## Data for this exercise
◆ ◆ ◆ ◆ ◆

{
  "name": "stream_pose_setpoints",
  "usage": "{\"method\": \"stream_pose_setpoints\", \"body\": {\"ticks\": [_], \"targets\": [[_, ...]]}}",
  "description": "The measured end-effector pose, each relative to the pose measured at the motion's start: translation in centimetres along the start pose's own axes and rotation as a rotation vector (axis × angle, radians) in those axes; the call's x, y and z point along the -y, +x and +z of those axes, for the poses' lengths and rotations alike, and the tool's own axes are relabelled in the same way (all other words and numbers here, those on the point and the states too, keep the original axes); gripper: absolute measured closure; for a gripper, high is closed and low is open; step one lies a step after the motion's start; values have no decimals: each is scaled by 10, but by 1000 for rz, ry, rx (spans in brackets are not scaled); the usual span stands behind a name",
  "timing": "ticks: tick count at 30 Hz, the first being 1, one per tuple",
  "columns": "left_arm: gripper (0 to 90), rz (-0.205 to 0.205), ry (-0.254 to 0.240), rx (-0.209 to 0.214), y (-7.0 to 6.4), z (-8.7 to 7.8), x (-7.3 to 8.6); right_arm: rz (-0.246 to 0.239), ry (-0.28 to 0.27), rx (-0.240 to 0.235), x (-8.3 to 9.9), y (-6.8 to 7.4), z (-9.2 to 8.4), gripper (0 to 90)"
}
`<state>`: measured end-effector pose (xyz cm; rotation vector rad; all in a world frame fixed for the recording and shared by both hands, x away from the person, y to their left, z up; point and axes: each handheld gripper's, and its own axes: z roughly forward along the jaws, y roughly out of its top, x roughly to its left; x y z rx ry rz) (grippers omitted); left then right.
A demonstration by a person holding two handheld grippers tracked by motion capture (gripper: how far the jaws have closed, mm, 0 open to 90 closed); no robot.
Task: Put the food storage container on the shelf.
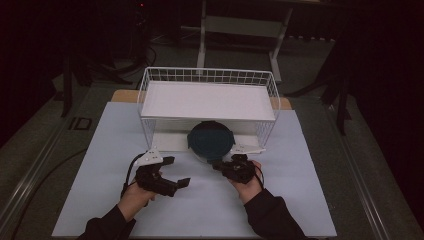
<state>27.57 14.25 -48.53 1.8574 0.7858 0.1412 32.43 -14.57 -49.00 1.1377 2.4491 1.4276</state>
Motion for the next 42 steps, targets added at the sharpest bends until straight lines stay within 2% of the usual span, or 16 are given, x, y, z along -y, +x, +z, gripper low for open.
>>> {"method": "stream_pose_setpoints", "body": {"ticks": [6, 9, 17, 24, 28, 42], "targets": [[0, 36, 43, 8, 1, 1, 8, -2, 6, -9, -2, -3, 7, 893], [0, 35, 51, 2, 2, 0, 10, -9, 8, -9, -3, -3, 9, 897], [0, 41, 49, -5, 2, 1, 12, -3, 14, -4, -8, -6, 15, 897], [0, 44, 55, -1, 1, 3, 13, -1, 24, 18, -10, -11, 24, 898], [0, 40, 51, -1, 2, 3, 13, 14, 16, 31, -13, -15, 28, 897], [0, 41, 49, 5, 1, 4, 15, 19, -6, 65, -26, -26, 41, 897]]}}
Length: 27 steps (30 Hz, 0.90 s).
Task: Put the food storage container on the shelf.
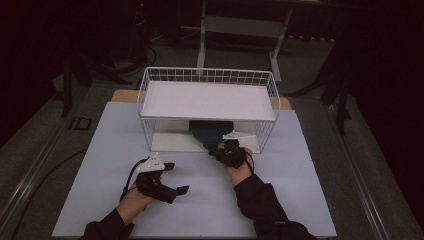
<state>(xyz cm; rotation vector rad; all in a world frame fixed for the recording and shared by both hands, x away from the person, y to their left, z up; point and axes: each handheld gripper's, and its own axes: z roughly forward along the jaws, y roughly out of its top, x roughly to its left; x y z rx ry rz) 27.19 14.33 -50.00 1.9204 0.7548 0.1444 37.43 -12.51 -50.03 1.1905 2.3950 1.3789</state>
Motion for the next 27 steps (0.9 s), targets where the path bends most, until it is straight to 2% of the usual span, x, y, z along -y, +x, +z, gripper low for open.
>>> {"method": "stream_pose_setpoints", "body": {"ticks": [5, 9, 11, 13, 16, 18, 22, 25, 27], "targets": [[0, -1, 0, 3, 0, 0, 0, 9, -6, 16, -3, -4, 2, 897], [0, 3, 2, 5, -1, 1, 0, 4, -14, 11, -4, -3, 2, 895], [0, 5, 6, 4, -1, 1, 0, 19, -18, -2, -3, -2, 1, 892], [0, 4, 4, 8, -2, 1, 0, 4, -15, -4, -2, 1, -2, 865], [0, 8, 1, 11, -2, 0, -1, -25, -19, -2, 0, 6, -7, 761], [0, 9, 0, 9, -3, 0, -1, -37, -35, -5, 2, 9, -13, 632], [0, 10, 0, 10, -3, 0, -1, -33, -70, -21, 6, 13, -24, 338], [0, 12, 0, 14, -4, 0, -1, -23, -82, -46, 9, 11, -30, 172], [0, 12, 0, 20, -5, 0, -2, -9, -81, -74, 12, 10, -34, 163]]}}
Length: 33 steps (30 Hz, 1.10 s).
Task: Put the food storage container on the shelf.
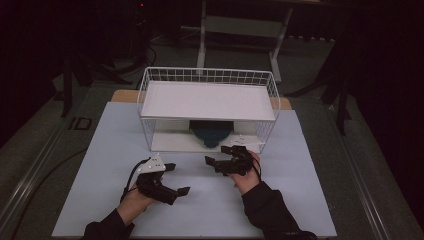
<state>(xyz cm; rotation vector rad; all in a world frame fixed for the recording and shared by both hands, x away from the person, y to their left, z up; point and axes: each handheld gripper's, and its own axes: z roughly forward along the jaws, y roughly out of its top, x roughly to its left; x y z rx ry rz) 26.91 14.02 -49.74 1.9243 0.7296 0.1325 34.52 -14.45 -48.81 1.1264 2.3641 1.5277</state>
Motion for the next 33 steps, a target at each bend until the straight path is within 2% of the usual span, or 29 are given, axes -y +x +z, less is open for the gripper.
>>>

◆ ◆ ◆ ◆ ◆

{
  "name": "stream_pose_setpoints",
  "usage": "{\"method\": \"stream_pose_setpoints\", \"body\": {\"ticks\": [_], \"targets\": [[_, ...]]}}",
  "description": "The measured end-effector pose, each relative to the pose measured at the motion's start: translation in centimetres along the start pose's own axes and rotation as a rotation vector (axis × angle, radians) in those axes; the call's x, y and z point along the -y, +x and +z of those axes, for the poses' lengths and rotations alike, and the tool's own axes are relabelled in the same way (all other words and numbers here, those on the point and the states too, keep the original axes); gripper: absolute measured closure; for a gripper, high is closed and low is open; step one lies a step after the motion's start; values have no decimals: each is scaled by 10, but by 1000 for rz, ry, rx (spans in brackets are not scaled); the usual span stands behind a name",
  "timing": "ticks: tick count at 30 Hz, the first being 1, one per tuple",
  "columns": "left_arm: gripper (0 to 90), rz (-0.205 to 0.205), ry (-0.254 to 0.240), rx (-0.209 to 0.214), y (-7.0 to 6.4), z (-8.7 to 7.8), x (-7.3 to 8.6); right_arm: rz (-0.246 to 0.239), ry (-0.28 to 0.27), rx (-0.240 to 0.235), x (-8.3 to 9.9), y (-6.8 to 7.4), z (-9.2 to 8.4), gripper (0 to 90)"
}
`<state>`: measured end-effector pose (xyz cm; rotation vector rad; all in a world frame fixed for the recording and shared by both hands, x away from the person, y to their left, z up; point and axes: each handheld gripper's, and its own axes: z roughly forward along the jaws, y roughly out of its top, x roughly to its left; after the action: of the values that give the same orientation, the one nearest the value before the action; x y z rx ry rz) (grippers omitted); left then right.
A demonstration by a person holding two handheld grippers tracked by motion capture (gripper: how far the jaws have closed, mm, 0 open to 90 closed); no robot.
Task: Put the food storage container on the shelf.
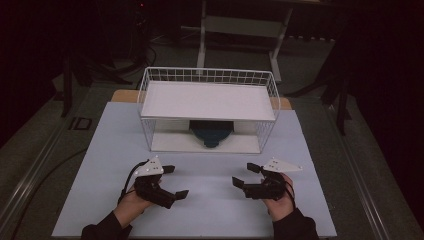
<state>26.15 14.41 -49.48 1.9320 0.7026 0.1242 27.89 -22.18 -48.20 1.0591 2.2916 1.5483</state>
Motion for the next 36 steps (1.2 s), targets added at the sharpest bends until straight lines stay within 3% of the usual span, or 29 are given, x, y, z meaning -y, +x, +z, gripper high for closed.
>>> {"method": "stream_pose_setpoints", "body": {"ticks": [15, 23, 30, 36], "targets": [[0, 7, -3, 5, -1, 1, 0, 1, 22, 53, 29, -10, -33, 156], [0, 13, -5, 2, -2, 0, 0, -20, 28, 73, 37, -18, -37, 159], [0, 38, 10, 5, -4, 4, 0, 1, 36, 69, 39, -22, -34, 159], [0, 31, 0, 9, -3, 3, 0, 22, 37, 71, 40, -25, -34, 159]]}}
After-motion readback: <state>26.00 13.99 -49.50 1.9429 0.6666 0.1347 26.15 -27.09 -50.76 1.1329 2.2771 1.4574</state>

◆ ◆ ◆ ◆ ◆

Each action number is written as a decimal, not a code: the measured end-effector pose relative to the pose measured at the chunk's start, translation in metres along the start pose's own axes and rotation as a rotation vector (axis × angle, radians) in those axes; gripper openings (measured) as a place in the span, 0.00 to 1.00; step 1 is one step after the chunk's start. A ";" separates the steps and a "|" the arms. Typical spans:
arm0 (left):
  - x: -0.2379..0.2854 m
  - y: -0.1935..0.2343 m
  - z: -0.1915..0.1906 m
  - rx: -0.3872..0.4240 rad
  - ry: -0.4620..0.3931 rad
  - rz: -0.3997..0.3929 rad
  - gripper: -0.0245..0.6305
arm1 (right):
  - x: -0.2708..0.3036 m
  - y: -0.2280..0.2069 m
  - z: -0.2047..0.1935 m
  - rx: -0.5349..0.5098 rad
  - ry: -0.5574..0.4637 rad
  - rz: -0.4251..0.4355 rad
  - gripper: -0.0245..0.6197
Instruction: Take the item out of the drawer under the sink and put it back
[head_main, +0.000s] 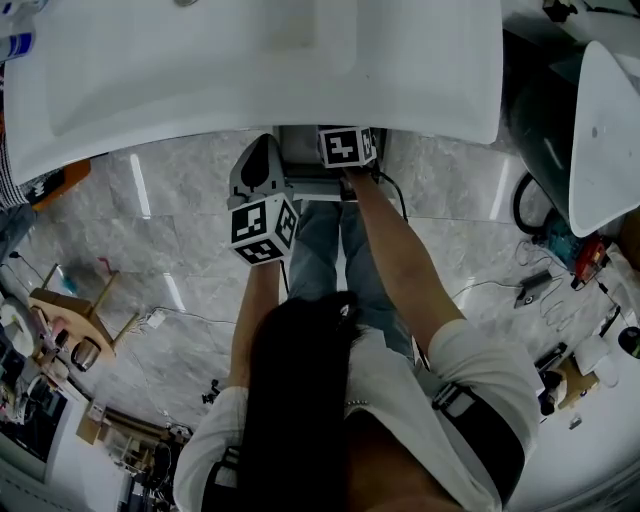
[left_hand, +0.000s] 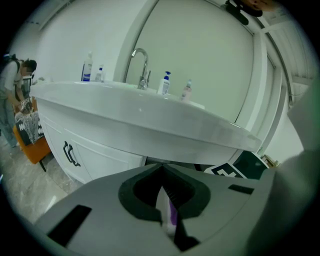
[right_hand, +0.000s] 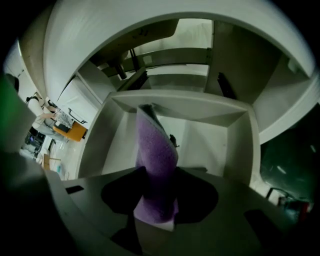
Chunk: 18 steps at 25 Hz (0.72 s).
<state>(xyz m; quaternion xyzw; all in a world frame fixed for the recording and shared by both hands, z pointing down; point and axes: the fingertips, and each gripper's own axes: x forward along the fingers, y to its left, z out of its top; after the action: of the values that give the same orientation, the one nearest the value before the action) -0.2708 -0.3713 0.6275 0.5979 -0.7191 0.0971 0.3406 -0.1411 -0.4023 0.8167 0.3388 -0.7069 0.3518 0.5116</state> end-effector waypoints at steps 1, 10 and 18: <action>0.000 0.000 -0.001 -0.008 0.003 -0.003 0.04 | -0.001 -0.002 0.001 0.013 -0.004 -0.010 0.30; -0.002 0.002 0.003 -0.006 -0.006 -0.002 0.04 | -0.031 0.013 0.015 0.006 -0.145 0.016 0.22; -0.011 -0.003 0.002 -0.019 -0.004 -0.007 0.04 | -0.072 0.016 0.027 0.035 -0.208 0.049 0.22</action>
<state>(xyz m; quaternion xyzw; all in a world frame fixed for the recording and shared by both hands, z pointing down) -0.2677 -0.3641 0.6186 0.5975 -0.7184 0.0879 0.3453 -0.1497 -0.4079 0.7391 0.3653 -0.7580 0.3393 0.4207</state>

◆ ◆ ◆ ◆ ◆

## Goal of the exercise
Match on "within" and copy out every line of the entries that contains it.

## Written solution
Motion for the next 42 steps, targets added at the sharpest bends until straight lines stay within 2% of the usual span, or 16 are given, x, y, z along -y, +x, +z, gripper low for open.
Motion for the next 33 steps, a target at each bend until the straight path is within 2% of the usual span, or 29 are given, axes -y +x +z, less is open for the gripper.
Motion for the next 36 steps (1.2 s), targets added at the sharpest bends until straight lines stay within 3% of the usual span, or 29 are given, x, y, z meaning -y, +x, +z, gripper high for closed.

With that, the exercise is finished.